The lines that make up this material should each be returned exactly.

--

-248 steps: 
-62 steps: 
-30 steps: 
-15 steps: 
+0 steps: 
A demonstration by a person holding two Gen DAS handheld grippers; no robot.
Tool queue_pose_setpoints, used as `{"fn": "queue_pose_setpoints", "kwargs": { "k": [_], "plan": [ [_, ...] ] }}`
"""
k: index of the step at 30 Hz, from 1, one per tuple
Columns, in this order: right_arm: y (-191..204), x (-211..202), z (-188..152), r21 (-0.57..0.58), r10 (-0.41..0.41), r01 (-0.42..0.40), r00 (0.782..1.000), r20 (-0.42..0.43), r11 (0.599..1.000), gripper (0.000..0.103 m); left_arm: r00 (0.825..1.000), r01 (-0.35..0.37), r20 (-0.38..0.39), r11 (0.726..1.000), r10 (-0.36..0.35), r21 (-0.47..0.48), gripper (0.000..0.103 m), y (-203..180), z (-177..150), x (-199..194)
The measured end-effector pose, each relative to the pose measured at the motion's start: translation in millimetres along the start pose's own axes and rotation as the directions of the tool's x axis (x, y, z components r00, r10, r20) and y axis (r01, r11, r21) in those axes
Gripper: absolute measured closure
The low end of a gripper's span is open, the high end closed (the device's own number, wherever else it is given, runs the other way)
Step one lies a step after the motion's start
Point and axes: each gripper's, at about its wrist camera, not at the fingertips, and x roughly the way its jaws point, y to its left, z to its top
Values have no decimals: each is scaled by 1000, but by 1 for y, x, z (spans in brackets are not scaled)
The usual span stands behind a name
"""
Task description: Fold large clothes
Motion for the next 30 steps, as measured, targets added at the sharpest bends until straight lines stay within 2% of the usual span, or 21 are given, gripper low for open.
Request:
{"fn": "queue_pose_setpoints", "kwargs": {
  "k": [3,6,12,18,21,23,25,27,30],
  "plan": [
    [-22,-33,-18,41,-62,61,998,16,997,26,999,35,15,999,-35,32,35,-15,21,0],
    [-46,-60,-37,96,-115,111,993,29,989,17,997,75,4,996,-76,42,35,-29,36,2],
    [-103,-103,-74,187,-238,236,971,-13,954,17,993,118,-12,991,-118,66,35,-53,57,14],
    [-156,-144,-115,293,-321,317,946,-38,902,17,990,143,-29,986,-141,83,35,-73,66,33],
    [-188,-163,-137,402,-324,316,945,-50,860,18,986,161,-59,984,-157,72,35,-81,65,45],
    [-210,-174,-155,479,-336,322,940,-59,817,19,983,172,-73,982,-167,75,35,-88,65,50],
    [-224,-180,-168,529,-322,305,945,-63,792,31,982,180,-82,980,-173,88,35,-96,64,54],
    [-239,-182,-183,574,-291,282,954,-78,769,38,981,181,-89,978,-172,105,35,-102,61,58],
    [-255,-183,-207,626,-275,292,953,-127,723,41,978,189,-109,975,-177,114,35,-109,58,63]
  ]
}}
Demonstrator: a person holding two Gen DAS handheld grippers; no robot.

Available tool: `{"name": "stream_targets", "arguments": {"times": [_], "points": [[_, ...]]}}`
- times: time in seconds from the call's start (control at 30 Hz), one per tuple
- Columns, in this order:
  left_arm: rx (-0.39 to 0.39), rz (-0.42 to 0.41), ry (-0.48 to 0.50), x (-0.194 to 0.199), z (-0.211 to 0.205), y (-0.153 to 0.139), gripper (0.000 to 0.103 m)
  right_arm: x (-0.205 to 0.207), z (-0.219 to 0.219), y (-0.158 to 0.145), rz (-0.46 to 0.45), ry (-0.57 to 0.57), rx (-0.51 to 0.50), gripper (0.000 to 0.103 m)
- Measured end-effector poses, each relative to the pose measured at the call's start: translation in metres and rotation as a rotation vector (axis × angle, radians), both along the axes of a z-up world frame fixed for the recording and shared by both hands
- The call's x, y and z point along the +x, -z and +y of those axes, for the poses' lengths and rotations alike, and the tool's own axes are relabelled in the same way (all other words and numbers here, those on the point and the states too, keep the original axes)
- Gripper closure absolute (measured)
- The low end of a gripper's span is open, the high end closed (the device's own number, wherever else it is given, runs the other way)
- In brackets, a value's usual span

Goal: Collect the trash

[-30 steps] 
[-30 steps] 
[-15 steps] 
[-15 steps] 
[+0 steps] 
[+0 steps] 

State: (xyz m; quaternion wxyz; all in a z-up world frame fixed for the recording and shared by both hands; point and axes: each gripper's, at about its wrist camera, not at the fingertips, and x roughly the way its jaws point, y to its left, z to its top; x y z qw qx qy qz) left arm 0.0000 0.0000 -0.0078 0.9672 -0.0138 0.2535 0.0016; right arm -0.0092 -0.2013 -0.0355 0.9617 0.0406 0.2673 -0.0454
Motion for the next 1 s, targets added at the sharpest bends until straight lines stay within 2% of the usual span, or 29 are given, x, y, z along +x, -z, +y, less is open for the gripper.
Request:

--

Result:
-248 steps: 
-62 steps: 
-30 steps: 
-15 steps: 
+0 steps: 
A demonstration by a person holding two Gen DAS handheld grippers; no robot.
Tool queue_pose_setpoints, used as `{"fn": "queue_pose_setpoints", "kwargs": { "k": [_], "plan": [ [_, ...] ] }}`
"""
k: index of the step at 30 Hz, from 1, one per tuple
Columns, in this order: right_arm: y (-191..204), x (-211..202), z (-188..152), r21 (-0.57..0.58), r10 (-0.41..0.41), r01 (-0.42..0.40), r00 (0.782..1.000), r20 (-0.42..0.43), r11 (0.599..1.000), gripper (0.000..0.103 m); left_arm: r00 (0.825..1.000), r01 (-0.35..0.37), r20 (-0.38..0.39), r11 (0.726..1.000), r10 (-0.36..0.35), r21 (-0.47..0.48), gripper (0.000..0.103 m), y (-203..180), z (-177..150), x (-199..194)
The measured end-effector pose, each relative to the pose measured at the motion's start: translation in millimetres along the start pose's own axes and rotation as the directions of the tool's x axis (x, y, z components r00, r10, r20) and y axis (r01, r11, r21) in those axes
Gripper: absolute measured closure
The low end of a gripper's span is open, the high end closed (the device's own number, wherever else it is given, runs the other way)
Step one lies a step after the motion's start
Point and axes: each gripper's, at about its wrist camera, not at the fingertips, and x roughly the way its jaws point, y to its left, z to its top
Values have no decimals: each is scaled by 1000, but by 1 for y, x, z (spans in brackets are not scaled)
The usual span stands behind a name
"""
Task description: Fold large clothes
Motion for the next 30 steps, as measured, targets added at the sharpest bends until straight lines stay within 2% of the usual span, or 21 are given, gripper low for open.
Request:
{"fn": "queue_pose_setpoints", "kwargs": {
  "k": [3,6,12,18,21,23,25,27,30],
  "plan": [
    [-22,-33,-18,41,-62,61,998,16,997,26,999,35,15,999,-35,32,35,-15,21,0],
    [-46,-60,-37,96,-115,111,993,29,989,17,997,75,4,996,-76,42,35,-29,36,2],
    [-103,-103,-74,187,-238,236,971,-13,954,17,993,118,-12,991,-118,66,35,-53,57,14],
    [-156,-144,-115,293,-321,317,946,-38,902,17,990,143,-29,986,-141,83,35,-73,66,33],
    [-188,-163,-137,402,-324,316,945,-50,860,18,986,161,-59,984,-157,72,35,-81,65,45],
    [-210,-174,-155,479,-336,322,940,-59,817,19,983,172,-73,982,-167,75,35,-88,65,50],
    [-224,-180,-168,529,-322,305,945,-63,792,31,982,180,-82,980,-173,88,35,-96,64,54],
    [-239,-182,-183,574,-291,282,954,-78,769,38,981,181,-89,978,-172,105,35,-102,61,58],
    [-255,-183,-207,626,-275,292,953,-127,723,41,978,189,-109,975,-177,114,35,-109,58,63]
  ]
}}
Demonstrator: a person holding two Gen DAS handheld grippers; no robot.

Available tool: `{"name": "stream_targets", "arguments": {"times": [_], "points": [[_, ...]]}}`
- times: time in seconds from the call's start (control at 30 Hz), one per tuple
- Columns, in this order:
  left_arm: rx (-0.39 to 0.39), rz (-0.42 to 0.41), ry (-0.48 to 0.50), x (-0.194 to 0.199), z (-0.211 to 0.205), y (-0.153 to 0.139), gripper (0.000 to 0.103 m)
  right_arm: x (-0.205 to 0.207), z (-0.219 to 0.219), y (-0.158 to 0.145), rz (-0.46 to 0.45), ry (-0.57 to 0.57), rx (-0.51 to 0.50), gripper (0.000 to 0.103 m)
- Measured end-effector poses, each relative to the pose measured at the call's start: translation in metres and rotation as a rotation vector (axis × angle, radians), both along the axes of a z-up world frame fixed for the recording and shared by both hands
- The call's x, y and z point along the +x, -z and +y of those axes, for the poses' lengths and rotations alike, and the tool's own axes are relabelled in the same way (all other words and numbers here, those on the point and the states too, keep the original axes)
- Gripper closure absolute (measured)
- The low end of a gripper's span is open, the high end closed (the device's own number, wherever else it is given, runs the other way)
- In brackets, a value's usual span

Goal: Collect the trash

[-30 steps] 
[-30 steps] 
[-15 steps] 
[-15 steps] 
[+0 steps] 
[+0 steps] 

State: (xyz m; quaternion wxyz; all in a z-up world frame fixed for the recording and shared by both hands; point and axes: each gripper's, at about its wrist camera, not at the fingertips, and x roughly the way its jaws point, y to its left, z to its top; x y z qw qx qy qz) left arm 0.0000 0.0000 -0.0078 0.9672 -0.0138 0.2535 0.0016; right arm -0.0092 -0.2013 -0.0355 0.9617 0.0406 0.2673 -0.0454
Motion for the next 1 s, targets added at the sharpest bends until straight lines stay within 2% of the usual span, or 29 are given, x, y, z along +x, -z, +y, less is open for the gripper.
Request:

The exercise calls for nothing more.